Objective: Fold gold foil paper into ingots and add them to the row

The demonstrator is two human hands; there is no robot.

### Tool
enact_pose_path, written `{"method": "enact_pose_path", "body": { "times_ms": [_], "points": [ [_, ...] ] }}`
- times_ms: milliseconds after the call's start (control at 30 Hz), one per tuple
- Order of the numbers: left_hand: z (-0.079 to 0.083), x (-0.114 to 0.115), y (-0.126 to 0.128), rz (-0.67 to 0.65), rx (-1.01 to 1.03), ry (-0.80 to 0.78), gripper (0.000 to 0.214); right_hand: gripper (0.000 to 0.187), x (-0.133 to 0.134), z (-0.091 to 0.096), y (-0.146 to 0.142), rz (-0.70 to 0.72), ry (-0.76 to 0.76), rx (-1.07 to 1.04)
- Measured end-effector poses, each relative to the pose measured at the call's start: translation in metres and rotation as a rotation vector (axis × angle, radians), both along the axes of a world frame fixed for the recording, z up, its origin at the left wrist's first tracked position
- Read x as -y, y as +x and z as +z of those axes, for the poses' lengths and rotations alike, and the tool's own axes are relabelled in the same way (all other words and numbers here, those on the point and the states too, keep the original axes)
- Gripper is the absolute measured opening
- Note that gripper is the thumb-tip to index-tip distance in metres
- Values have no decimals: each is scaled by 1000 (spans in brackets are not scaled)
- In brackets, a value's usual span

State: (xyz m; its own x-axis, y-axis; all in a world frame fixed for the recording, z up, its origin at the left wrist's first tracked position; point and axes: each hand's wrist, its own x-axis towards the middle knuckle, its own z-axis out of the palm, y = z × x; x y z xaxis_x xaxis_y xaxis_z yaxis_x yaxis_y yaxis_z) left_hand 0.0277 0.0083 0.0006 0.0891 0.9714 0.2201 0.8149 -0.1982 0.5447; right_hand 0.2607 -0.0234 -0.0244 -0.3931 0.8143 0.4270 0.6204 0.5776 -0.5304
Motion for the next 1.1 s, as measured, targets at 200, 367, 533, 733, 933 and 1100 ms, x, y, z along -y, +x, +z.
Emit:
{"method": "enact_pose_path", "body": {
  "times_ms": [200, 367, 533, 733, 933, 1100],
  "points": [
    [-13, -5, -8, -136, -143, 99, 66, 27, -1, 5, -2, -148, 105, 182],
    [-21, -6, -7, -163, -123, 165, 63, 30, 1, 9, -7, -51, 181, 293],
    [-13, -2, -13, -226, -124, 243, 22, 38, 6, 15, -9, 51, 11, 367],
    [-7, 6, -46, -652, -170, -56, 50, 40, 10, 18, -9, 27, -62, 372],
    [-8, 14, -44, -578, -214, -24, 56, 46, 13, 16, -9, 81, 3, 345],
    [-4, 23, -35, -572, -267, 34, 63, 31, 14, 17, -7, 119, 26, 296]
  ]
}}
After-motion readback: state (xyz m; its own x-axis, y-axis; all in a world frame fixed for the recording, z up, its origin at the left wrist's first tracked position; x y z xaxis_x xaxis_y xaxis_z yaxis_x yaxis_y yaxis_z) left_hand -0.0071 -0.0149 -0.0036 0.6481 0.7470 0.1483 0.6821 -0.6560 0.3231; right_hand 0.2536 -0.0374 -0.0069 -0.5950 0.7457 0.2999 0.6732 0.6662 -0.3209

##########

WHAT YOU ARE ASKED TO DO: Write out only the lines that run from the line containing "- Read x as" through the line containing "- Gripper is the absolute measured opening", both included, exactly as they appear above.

TASK RESPONSE:
- Read x as -y, y as +x and z as +z of those axes, for the poses' lengths and rotations alike, and the tool's own axes are relabelled in the same way (all other words and numbers here, those on the point and the states too, keep the original axes)
- Gripper is the absolute measured opening

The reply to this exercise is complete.